Give the data again exactly as it appears, excluding any pictures.

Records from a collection
######

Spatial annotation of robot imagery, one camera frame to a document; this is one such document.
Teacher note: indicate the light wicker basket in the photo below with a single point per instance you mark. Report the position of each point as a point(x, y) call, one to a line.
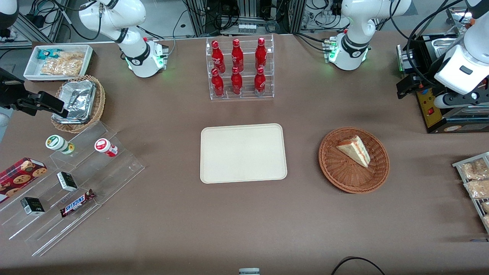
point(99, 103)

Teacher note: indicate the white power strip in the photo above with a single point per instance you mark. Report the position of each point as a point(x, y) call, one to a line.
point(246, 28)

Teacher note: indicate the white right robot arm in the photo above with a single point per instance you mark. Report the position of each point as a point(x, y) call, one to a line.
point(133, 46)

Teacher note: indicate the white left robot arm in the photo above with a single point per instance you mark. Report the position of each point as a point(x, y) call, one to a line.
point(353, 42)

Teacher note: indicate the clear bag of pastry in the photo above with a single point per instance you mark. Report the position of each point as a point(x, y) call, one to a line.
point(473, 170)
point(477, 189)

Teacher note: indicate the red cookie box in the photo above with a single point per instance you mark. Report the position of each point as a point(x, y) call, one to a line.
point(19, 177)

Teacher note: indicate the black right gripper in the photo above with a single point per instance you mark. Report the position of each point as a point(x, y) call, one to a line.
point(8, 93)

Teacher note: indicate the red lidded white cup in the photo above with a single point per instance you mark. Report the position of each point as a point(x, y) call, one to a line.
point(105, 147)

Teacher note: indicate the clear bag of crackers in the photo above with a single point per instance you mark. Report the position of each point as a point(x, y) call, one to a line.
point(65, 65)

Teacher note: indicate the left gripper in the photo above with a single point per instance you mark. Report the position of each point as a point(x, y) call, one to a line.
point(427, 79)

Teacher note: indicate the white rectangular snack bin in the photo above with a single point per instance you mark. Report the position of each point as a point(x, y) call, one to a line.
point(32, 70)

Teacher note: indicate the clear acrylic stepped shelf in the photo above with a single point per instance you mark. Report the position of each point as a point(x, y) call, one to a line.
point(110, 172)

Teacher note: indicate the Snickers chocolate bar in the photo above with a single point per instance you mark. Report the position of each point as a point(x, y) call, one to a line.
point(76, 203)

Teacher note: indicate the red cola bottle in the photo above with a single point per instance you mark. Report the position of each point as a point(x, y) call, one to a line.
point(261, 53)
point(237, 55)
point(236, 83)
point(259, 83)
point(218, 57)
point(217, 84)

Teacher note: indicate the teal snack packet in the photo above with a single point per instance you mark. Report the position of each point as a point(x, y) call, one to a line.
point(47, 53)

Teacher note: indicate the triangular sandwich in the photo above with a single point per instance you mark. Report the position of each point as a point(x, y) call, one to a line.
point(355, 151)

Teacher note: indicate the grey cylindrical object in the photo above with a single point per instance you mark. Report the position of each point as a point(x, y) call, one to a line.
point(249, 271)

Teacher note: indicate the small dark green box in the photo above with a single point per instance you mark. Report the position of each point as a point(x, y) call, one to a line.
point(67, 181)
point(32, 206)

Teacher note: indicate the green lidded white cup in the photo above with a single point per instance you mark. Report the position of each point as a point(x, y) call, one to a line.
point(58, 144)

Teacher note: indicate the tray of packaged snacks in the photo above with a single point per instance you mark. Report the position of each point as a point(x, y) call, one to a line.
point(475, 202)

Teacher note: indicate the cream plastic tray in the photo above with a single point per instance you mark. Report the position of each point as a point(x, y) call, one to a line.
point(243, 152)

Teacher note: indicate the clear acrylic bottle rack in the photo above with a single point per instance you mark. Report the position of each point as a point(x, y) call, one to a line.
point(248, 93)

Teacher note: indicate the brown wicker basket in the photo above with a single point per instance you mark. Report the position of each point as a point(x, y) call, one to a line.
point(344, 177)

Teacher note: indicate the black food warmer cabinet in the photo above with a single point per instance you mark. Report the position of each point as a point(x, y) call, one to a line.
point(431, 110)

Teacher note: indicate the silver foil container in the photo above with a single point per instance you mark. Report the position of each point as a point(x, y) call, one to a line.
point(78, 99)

######

▸ Answer for the task:
Spatial annotation of robot imagery, one camera frame to a document; this is one such document.
Teacher note: indicate the light wicker basket in the photo below with a single point per instance you mark. Report the position of each point as a point(x, y) call, one to a line.
point(99, 103)

Teacher note: indicate the white power strip in the photo above with a single point per instance you mark. Report the position of each point as a point(x, y) call, one to a line.
point(246, 28)

Teacher note: indicate the white right robot arm in the photo above with a single point per instance you mark. Report the position of each point as a point(x, y) call, one to a line.
point(133, 46)

Teacher note: indicate the white left robot arm in the photo above with a single point per instance you mark. Report the position of each point as a point(x, y) call, one to a line.
point(353, 42)

Teacher note: indicate the clear bag of pastry in the photo above with a single point per instance you mark. Report the position of each point as a point(x, y) call, one to a line.
point(473, 170)
point(477, 189)

Teacher note: indicate the red cookie box in the photo above with a single point per instance you mark. Report the position of each point as a point(x, y) call, one to a line.
point(19, 177)

Teacher note: indicate the black right gripper in the photo above with a single point per instance you mark. Report the position of each point as a point(x, y) call, one to a line.
point(8, 93)

Teacher note: indicate the red lidded white cup in the photo above with a single point per instance you mark. Report the position of each point as a point(x, y) call, one to a line.
point(105, 147)

Teacher note: indicate the clear bag of crackers in the photo above with a single point per instance you mark. Report the position of each point as a point(x, y) call, one to a line.
point(65, 65)

Teacher note: indicate the left gripper in the photo above with a single point per instance you mark. Report the position of each point as a point(x, y) call, one to a line.
point(427, 79)

Teacher note: indicate the white rectangular snack bin in the photo above with a single point per instance you mark. Report the position of each point as a point(x, y) call, one to a line.
point(32, 70)

Teacher note: indicate the clear acrylic stepped shelf in the photo above with a single point per instance you mark. Report the position of each point as a point(x, y) call, one to a line.
point(110, 172)

Teacher note: indicate the Snickers chocolate bar in the photo above with a single point per instance you mark. Report the position of each point as a point(x, y) call, one to a line.
point(76, 203)

Teacher note: indicate the red cola bottle in the photo above with a single point per instance you mark. Report the position of each point as a point(x, y) call, one to a line.
point(261, 53)
point(237, 55)
point(236, 83)
point(259, 83)
point(218, 57)
point(217, 84)

Teacher note: indicate the teal snack packet in the photo above with a single point per instance you mark. Report the position of each point as a point(x, y) call, one to a line.
point(47, 53)

Teacher note: indicate the triangular sandwich in the photo above with a single point per instance you mark. Report the position of each point as a point(x, y) call, one to a line.
point(355, 151)

Teacher note: indicate the grey cylindrical object in the photo above with a single point per instance you mark. Report the position of each point as a point(x, y) call, one to a line.
point(249, 271)

Teacher note: indicate the small dark green box in the photo above with a single point per instance you mark. Report the position of each point as a point(x, y) call, one to a line.
point(67, 181)
point(32, 206)

Teacher note: indicate the green lidded white cup in the photo above with a single point per instance you mark. Report the position of each point as a point(x, y) call, one to a line.
point(58, 144)

Teacher note: indicate the tray of packaged snacks in the photo above with a single point per instance you mark. Report the position of each point as a point(x, y) call, one to a line.
point(475, 202)

Teacher note: indicate the cream plastic tray in the photo above with a single point per instance you mark. Report the position of each point as a point(x, y) call, one to a line.
point(243, 152)

Teacher note: indicate the clear acrylic bottle rack in the photo above with a single point per instance you mark. Report the position of each point as a point(x, y) call, one to a line.
point(248, 93)

Teacher note: indicate the brown wicker basket in the photo above with a single point per instance you mark. Report the position of each point as a point(x, y) call, one to a line.
point(344, 177)

Teacher note: indicate the black food warmer cabinet in the photo above with a single point per instance you mark. Report the position of each point as a point(x, y) call, one to a line.
point(431, 110)

Teacher note: indicate the silver foil container in the photo above with a single point per instance you mark. Report the position of each point as a point(x, y) call, one to a line.
point(78, 99)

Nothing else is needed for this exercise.